- [Work order]: Once the pictures are set aside, output all the records exactly.

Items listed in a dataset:
###
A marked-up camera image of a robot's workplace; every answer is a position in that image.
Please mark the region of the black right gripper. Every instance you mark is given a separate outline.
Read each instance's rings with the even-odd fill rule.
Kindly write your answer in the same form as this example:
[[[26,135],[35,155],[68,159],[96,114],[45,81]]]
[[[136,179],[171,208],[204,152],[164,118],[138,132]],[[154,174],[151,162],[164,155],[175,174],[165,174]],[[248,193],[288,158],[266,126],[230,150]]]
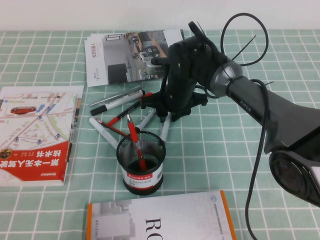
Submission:
[[[155,108],[161,123],[165,122],[167,112],[172,113],[172,122],[190,115],[196,84],[209,89],[214,73],[227,62],[227,56],[193,21],[188,26],[193,36],[172,44],[167,59],[157,59],[169,66],[160,91],[141,99],[141,107]]]

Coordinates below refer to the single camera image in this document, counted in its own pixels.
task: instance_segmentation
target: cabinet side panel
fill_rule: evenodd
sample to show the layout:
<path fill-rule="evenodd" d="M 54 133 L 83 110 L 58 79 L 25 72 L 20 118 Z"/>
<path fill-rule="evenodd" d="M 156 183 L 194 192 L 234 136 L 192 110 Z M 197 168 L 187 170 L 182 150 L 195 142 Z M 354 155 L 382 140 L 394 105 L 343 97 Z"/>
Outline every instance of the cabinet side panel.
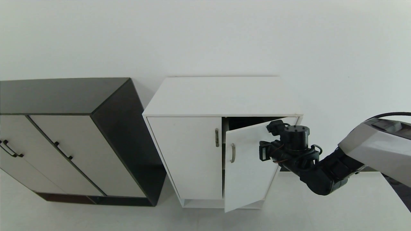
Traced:
<path fill-rule="evenodd" d="M 147 198 L 155 205 L 166 171 L 142 112 L 143 106 L 130 79 L 91 117 Z"/>
<path fill-rule="evenodd" d="M 181 198 L 180 198 L 180 195 L 178 194 L 178 191 L 177 191 L 177 188 L 175 187 L 175 183 L 174 183 L 174 181 L 173 181 L 173 178 L 171 177 L 170 170 L 169 170 L 168 167 L 167 167 L 167 163 L 166 163 L 165 160 L 164 160 L 164 157 L 163 157 L 163 155 L 162 155 L 162 153 L 161 153 L 161 149 L 160 149 L 160 147 L 158 146 L 158 143 L 157 143 L 157 141 L 156 141 L 156 139 L 155 139 L 155 136 L 154 136 L 154 134 L 153 134 L 153 132 L 152 132 L 150 123 L 149 123 L 149 121 L 148 121 L 148 117 L 143 117 L 143 118 L 144 118 L 145 124 L 146 124 L 146 126 L 147 126 L 147 128 L 148 128 L 148 131 L 150 132 L 151 138 L 152 138 L 153 141 L 154 141 L 154 145 L 155 145 L 155 147 L 156 147 L 156 149 L 157 149 L 157 152 L 158 152 L 158 154 L 159 154 L 159 156 L 160 156 L 160 159 L 161 159 L 161 161 L 162 161 L 162 163 L 163 163 L 163 166 L 164 166 L 164 168 L 165 168 L 165 170 L 166 170 L 166 172 L 167 172 L 167 174 L 168 174 L 169 180 L 171 181 L 171 185 L 173 186 L 174 191 L 175 191 L 175 193 L 177 194 L 178 199 L 180 200 L 181 206 L 183 206 L 183 205 L 184 205 L 184 199 L 181 199 Z"/>

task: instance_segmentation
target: black cable
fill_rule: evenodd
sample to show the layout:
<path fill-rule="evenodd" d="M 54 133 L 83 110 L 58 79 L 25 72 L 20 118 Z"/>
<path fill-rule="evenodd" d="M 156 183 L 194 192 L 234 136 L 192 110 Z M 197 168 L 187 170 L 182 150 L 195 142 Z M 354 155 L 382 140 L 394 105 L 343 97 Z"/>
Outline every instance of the black cable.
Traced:
<path fill-rule="evenodd" d="M 373 116 L 369 118 L 368 120 L 372 118 L 381 118 L 381 117 L 386 117 L 386 116 L 411 116 L 411 112 L 389 112 L 389 113 L 384 113 L 384 114 Z"/>
<path fill-rule="evenodd" d="M 294 157 L 294 158 L 292 158 L 292 159 L 289 159 L 289 160 L 295 161 L 295 160 L 301 159 L 301 158 L 303 158 L 303 157 L 305 157 L 305 156 L 307 156 L 307 155 L 314 154 L 315 152 L 316 152 L 315 147 L 314 147 L 314 145 L 312 145 L 311 148 L 310 148 L 306 153 L 301 154 L 301 155 L 299 155 L 299 156 L 296 156 L 296 157 Z"/>
<path fill-rule="evenodd" d="M 311 145 L 311 147 L 317 147 L 319 150 L 320 150 L 320 153 L 319 153 L 319 155 L 321 155 L 321 153 L 323 153 L 323 149 L 320 147 L 320 146 L 318 146 L 318 145 L 316 145 L 316 144 L 313 144 L 313 145 Z"/>

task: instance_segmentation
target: cabinet top
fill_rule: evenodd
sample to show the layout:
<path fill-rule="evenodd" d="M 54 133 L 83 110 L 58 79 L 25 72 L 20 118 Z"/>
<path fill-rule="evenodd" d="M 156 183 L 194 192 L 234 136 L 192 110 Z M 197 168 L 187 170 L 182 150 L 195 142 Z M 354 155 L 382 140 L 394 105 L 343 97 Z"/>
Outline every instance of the cabinet top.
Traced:
<path fill-rule="evenodd" d="M 280 77 L 169 77 L 144 116 L 302 116 Z"/>
<path fill-rule="evenodd" d="M 129 79 L 0 81 L 0 114 L 90 114 Z"/>

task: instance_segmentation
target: white cabinet
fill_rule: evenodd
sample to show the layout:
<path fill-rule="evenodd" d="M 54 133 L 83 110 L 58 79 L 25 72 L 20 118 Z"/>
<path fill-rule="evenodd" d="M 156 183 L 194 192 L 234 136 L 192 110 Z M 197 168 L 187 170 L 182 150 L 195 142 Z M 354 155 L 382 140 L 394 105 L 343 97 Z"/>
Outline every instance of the white cabinet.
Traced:
<path fill-rule="evenodd" d="M 279 77 L 166 78 L 143 116 L 185 208 L 261 208 L 278 165 L 259 159 L 266 125 L 302 113 Z"/>

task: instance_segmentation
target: open cabinet door
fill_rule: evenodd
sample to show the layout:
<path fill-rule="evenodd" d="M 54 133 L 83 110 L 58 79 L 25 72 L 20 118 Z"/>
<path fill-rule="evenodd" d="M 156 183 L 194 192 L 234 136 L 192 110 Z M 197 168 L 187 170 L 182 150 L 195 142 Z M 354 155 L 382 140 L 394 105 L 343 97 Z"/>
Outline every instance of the open cabinet door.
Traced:
<path fill-rule="evenodd" d="M 295 125 L 297 117 L 281 120 Z M 226 132 L 225 212 L 263 200 L 267 194 L 278 164 L 260 160 L 259 142 L 279 139 L 279 136 L 268 133 L 266 126 L 269 123 Z"/>

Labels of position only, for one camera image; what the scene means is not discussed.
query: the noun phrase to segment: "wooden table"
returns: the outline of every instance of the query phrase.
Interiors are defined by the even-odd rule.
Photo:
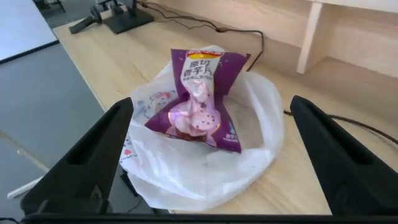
###
- [Exercise output]:
A marked-up camera image of a robot's workplace; every answer is a position in that image.
Please mark the region of the black right gripper. Every instance you mark is given a separate outline.
Read each instance's rings with the even-odd fill rule.
Kindly write your answer in the same form as this example:
[[[26,135],[35,155],[68,159],[96,114],[45,81]]]
[[[136,179],[171,208],[204,152],[164,118],[138,132]],[[154,174],[151,162],[164,155],[175,174],[165,174]],[[248,193],[288,158],[266,126],[230,150]]]
Submission:
[[[155,108],[161,123],[165,122],[167,112],[172,113],[172,122],[190,115],[196,84],[209,89],[214,73],[227,62],[227,56],[193,21],[188,26],[193,36],[172,44],[167,59],[157,59],[169,66],[160,91],[141,99],[141,107]]]

Coordinates below refer to the single camera image in this document, counted in its own pixels.
task: instance_segmentation
target: cabinet side panel
fill_rule: evenodd
sample to show the layout:
<path fill-rule="evenodd" d="M 54 133 L 83 110 L 58 79 L 25 72 L 20 118 Z"/>
<path fill-rule="evenodd" d="M 156 183 L 194 192 L 234 136 L 192 110 Z M 197 168 L 187 170 L 182 150 L 195 142 Z M 354 155 L 382 140 L 394 105 L 343 97 Z"/>
Outline every instance of the cabinet side panel.
Traced:
<path fill-rule="evenodd" d="M 147 198 L 155 205 L 166 171 L 142 112 L 143 106 L 130 79 L 91 117 Z"/>
<path fill-rule="evenodd" d="M 181 198 L 180 198 L 180 195 L 178 194 L 178 191 L 177 191 L 177 188 L 175 187 L 175 183 L 174 183 L 174 181 L 173 181 L 173 178 L 171 177 L 170 170 L 169 170 L 168 167 L 167 167 L 167 163 L 166 163 L 165 160 L 164 160 L 164 157 L 163 157 L 163 155 L 162 155 L 162 153 L 161 153 L 161 149 L 160 149 L 160 147 L 158 146 L 158 143 L 157 143 L 157 141 L 156 141 L 156 139 L 155 139 L 155 136 L 154 136 L 154 134 L 153 134 L 153 132 L 152 132 L 150 123 L 149 123 L 149 121 L 148 121 L 148 117 L 143 117 L 143 118 L 144 118 L 145 124 L 146 124 L 146 126 L 147 126 L 147 128 L 148 128 L 148 131 L 150 132 L 151 138 L 152 138 L 153 141 L 154 141 L 154 145 L 155 145 L 155 147 L 156 147 L 156 149 L 157 149 L 157 152 L 158 152 L 158 154 L 159 154 L 159 156 L 160 156 L 160 159 L 161 159 L 161 161 L 162 161 L 162 163 L 163 163 L 163 166 L 164 166 L 164 168 L 165 168 L 165 170 L 166 170 L 166 172 L 167 172 L 167 174 L 168 174 L 169 180 L 171 181 L 171 185 L 173 186 L 174 191 L 175 191 L 175 193 L 177 194 L 178 199 L 180 200 L 181 206 L 183 206 L 183 205 L 184 205 L 184 199 L 181 199 Z"/>

task: instance_segmentation
target: black cable
fill_rule: evenodd
sample to show the layout:
<path fill-rule="evenodd" d="M 54 133 L 83 110 L 58 79 L 25 72 L 20 118 Z"/>
<path fill-rule="evenodd" d="M 156 183 L 194 192 L 234 136 L 192 110 Z M 197 168 L 187 170 L 182 150 L 195 142 Z M 354 155 L 382 140 L 394 105 L 343 97 Z"/>
Outline every instance of the black cable.
Traced:
<path fill-rule="evenodd" d="M 373 116 L 369 118 L 368 120 L 372 118 L 381 118 L 381 117 L 386 117 L 386 116 L 411 116 L 411 112 L 389 112 L 389 113 L 384 113 L 384 114 Z"/>
<path fill-rule="evenodd" d="M 294 157 L 294 158 L 292 158 L 292 159 L 289 159 L 289 160 L 295 161 L 295 160 L 301 159 L 301 158 L 303 158 L 303 157 L 305 157 L 305 156 L 307 156 L 307 155 L 314 154 L 315 152 L 316 152 L 315 147 L 314 147 L 314 145 L 312 145 L 311 148 L 310 148 L 306 153 L 301 154 L 301 155 L 299 155 L 299 156 L 296 156 L 296 157 Z"/>
<path fill-rule="evenodd" d="M 311 145 L 311 147 L 317 147 L 319 150 L 320 150 L 320 153 L 319 153 L 319 155 L 321 155 L 321 153 L 323 153 L 323 149 L 320 147 L 320 146 L 318 146 L 318 145 L 316 145 L 316 144 L 313 144 L 313 145 Z"/>

task: instance_segmentation
target: cabinet top
fill_rule: evenodd
sample to show the layout:
<path fill-rule="evenodd" d="M 54 133 L 83 110 L 58 79 L 25 72 L 20 118 Z"/>
<path fill-rule="evenodd" d="M 156 183 L 194 192 L 234 136 L 192 110 Z M 197 168 L 187 170 L 182 150 L 195 142 Z M 354 155 L 382 140 L 394 105 L 343 97 Z"/>
Outline every instance of the cabinet top.
Traced:
<path fill-rule="evenodd" d="M 280 77 L 169 77 L 144 116 L 302 116 Z"/>
<path fill-rule="evenodd" d="M 129 79 L 0 81 L 0 114 L 90 114 Z"/>

task: instance_segmentation
target: white cabinet
fill_rule: evenodd
sample to show the layout:
<path fill-rule="evenodd" d="M 54 133 L 83 110 L 58 79 L 25 72 L 20 118 Z"/>
<path fill-rule="evenodd" d="M 156 183 L 194 192 L 234 136 L 192 110 Z M 197 168 L 187 170 L 182 150 L 195 142 Z M 354 155 L 382 140 L 394 105 L 343 97 Z"/>
Outline every instance of the white cabinet.
Traced:
<path fill-rule="evenodd" d="M 279 77 L 166 78 L 143 116 L 185 208 L 261 208 L 278 165 L 259 159 L 266 125 L 302 113 Z"/>

task: instance_segmentation
target: open cabinet door
fill_rule: evenodd
sample to show the layout:
<path fill-rule="evenodd" d="M 54 133 L 83 110 L 58 79 L 25 72 L 20 118 Z"/>
<path fill-rule="evenodd" d="M 156 183 L 194 192 L 234 136 L 192 110 Z M 197 168 L 187 170 L 182 150 L 195 142 Z M 354 155 L 382 140 L 394 105 L 343 97 Z"/>
Outline every instance of the open cabinet door.
Traced:
<path fill-rule="evenodd" d="M 295 125 L 297 117 L 281 120 Z M 226 132 L 225 212 L 263 200 L 267 194 L 278 164 L 260 160 L 259 142 L 279 139 L 279 136 L 268 133 L 266 126 L 269 123 Z"/>

Labels of position only, for one camera image; what the scene means is not discussed.
query: the noun phrase to segment: "wooden table"
returns: the outline of every instance of the query phrase.
Interiors are defined by the even-odd rule.
Photo:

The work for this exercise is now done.